§ **WORK TO COMPLETE**: From the entries that follow, copy exactly the lines beginning at the line holding "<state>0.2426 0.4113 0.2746" and continuing through the line holding "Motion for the".

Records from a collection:
⟨

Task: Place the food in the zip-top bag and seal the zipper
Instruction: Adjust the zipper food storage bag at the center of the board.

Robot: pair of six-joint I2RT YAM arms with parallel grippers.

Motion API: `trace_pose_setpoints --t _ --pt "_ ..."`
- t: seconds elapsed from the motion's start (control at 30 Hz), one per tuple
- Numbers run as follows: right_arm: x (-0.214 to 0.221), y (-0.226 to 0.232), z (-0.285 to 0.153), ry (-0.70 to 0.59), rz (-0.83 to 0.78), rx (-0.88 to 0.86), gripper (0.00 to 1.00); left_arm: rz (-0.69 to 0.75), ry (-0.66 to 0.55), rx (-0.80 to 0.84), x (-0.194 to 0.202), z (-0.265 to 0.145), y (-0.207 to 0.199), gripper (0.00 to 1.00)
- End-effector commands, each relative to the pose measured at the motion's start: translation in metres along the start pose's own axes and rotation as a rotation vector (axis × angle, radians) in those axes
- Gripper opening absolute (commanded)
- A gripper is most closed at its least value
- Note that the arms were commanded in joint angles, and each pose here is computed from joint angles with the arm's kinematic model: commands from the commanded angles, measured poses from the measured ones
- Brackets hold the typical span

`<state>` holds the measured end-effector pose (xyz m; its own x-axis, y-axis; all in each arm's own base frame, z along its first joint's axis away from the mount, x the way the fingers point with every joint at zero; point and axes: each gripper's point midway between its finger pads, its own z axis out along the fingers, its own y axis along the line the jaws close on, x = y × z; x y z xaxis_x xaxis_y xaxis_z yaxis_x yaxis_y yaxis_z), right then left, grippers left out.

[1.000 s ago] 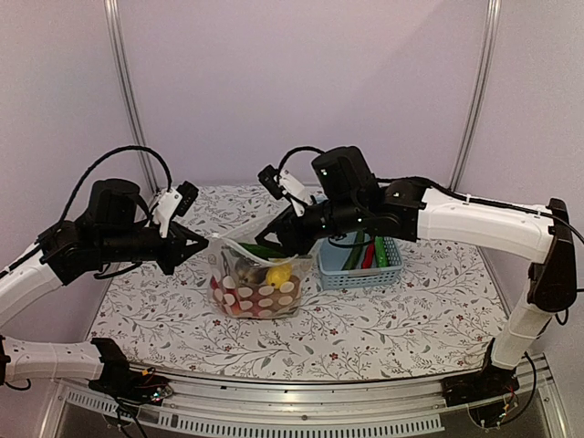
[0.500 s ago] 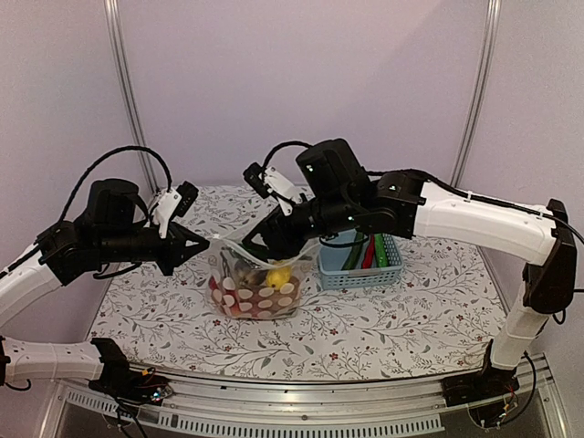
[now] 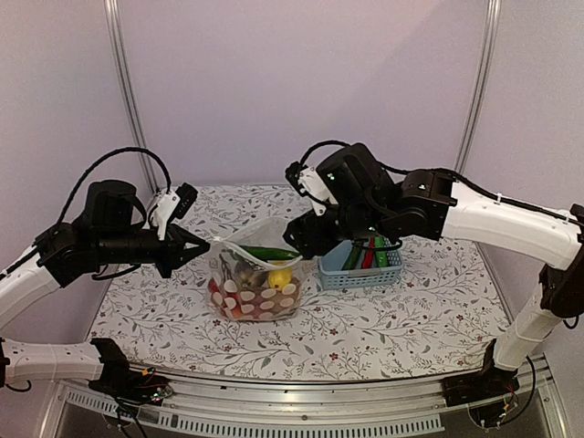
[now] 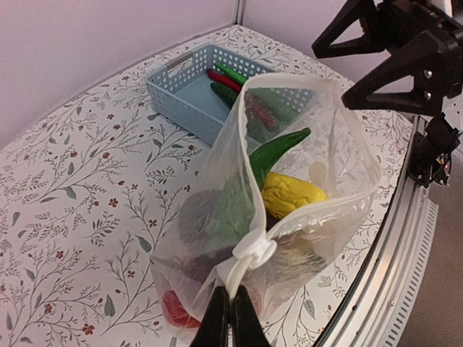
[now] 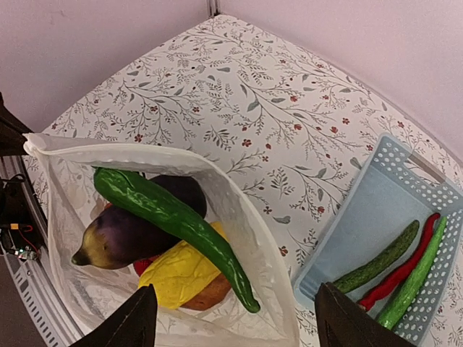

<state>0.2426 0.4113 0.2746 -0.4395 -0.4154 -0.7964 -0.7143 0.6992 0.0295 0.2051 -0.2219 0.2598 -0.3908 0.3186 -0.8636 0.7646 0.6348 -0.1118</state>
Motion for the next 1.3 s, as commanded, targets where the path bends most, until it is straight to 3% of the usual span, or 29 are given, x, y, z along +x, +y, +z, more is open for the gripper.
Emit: trace_pose_setpoints --t 0.0,0.57,0.67,0.73,0.83,1.07,1.27 --pt "0.014 -0.039 -0.026 0.031 0.053 0.17 0.75 0.011 -0.039 0.005 -0.01 0.0 -0.002 0.0" --pt "0.021 -0.047 0.007 0.164 0.122 0.103 0.47 0.012 -0.033 -0.004 -0.008 0.0 0.0 0.0" --pt "0.021 -0.043 0.011 0.173 0.12 0.082 0.34 0.012 -0.035 -0.007 -0.008 -0.001 0.0 0.0" --pt "0.021 -0.041 0.011 0.176 0.12 0.075 0.17 0.013 -0.034 -0.007 -0.008 -0.001 0.0 0.0" --pt "0.019 -0.039 0.005 0.174 0.124 0.06 0.0 0.018 -0.037 -0.019 -0.008 -0.004 0.002 0.0" --pt "0.013 -0.028 -0.039 0.141 0.171 -0.054 0.0 0.025 -0.071 -0.085 -0.012 -0.017 0.013 0.0" --pt "0.04 -0.007 -0.055 0.223 0.188 -0.175 0.0 0.013 -0.05 0.049 -0.01 -0.006 -0.007 0.0"
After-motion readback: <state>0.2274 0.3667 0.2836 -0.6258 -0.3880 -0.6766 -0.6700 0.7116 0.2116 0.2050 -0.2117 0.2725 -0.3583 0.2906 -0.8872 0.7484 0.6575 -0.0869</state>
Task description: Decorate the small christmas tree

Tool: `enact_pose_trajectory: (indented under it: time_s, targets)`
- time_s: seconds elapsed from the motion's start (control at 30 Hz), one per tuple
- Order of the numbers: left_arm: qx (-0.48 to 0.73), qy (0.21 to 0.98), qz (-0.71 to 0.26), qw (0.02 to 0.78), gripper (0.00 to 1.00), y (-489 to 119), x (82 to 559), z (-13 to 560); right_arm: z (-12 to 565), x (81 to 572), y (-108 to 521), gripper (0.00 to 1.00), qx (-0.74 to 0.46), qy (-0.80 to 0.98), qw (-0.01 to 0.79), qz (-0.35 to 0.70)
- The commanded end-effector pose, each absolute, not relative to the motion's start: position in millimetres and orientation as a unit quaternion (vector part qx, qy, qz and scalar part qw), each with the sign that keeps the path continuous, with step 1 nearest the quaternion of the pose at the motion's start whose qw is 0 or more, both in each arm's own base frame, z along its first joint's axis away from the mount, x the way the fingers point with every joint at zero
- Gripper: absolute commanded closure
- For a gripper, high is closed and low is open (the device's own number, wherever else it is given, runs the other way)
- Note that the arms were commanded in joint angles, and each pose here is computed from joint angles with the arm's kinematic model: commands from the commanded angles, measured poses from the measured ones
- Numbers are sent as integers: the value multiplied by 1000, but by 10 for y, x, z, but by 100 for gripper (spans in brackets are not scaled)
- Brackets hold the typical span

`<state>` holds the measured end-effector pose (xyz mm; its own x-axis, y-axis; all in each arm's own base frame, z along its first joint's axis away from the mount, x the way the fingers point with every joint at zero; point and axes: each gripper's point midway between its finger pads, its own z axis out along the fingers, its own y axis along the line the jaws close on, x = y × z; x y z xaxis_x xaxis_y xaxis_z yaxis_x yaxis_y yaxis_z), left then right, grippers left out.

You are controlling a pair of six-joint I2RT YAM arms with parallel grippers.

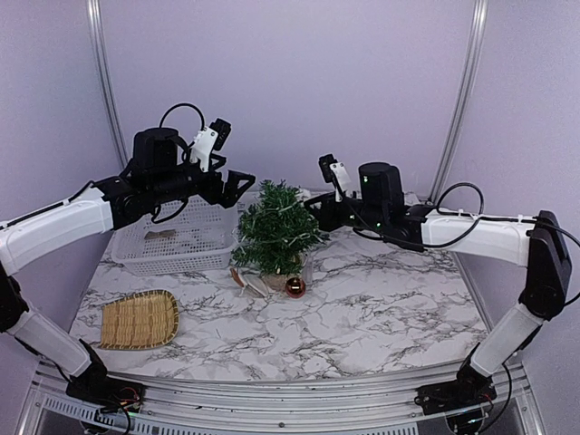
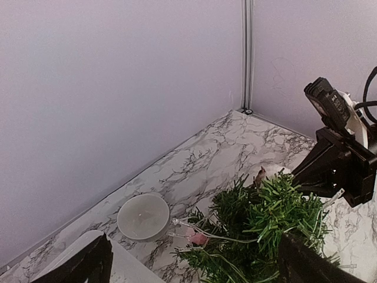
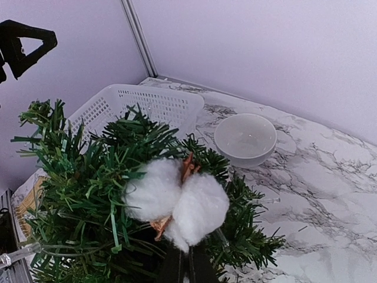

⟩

§ **FINISHED TASK**:
<state>0.2426 0.4113 0.2746 -0.4395 -0.4154 -0.7964 -0.7143 0.6992 0.0295 0.2051 -0.2219 0.2598 -0.3908 0.3186 -0.8636 0.7646 0.6348 -0.1118</state>
Motion for the next 1.3 s, as commanded, targets where the path bends most, until it is straight to 3% of the usual span, or 29 are given, x, y, z along +x, +y, +z, more is open for the gripper.

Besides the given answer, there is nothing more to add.